» **WHAT THE TASK REQUIRES**
Output only the stretch of the listing that starts at the line containing "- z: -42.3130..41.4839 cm" and ends at the line containing "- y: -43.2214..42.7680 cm", reproduced exactly with both ends.

» **PROVIDED MATERIAL**
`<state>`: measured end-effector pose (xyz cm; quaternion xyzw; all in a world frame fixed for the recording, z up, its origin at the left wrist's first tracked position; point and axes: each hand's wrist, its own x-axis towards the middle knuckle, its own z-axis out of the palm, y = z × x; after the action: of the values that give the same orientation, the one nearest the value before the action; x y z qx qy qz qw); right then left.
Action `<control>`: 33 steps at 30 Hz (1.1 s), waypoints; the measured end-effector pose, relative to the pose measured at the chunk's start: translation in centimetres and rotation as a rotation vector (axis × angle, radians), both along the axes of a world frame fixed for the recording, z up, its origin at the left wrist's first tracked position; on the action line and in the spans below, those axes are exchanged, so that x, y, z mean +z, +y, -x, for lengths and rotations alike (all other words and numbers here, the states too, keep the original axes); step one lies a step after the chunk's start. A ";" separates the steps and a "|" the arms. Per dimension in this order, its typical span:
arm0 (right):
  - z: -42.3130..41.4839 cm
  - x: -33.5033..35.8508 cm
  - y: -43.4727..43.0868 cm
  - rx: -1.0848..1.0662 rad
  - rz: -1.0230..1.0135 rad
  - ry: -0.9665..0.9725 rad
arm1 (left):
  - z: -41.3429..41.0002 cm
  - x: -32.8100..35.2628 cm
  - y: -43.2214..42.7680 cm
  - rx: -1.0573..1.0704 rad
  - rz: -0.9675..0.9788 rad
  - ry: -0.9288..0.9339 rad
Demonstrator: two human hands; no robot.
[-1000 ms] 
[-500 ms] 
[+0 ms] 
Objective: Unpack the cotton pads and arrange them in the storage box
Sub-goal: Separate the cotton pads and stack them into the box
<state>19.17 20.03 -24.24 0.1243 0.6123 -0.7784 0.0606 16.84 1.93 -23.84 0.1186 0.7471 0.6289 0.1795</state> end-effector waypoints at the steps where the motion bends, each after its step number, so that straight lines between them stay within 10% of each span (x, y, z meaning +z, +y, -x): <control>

» **TASK SOLUTION**
  - z: -42.3130..41.4839 cm
  - x: -33.5033..35.8508 cm
  - y: -43.4727..43.0868 cm
  - rx: -1.0848..1.0662 rad
  - rz: -1.0230..1.0135 rad
  - ry: -0.9665..0.9725 rad
arm1 (left):
  - z: -41.3429..41.0002 cm
  - x: -32.8100..35.2628 cm
  - y: -43.2214..42.7680 cm

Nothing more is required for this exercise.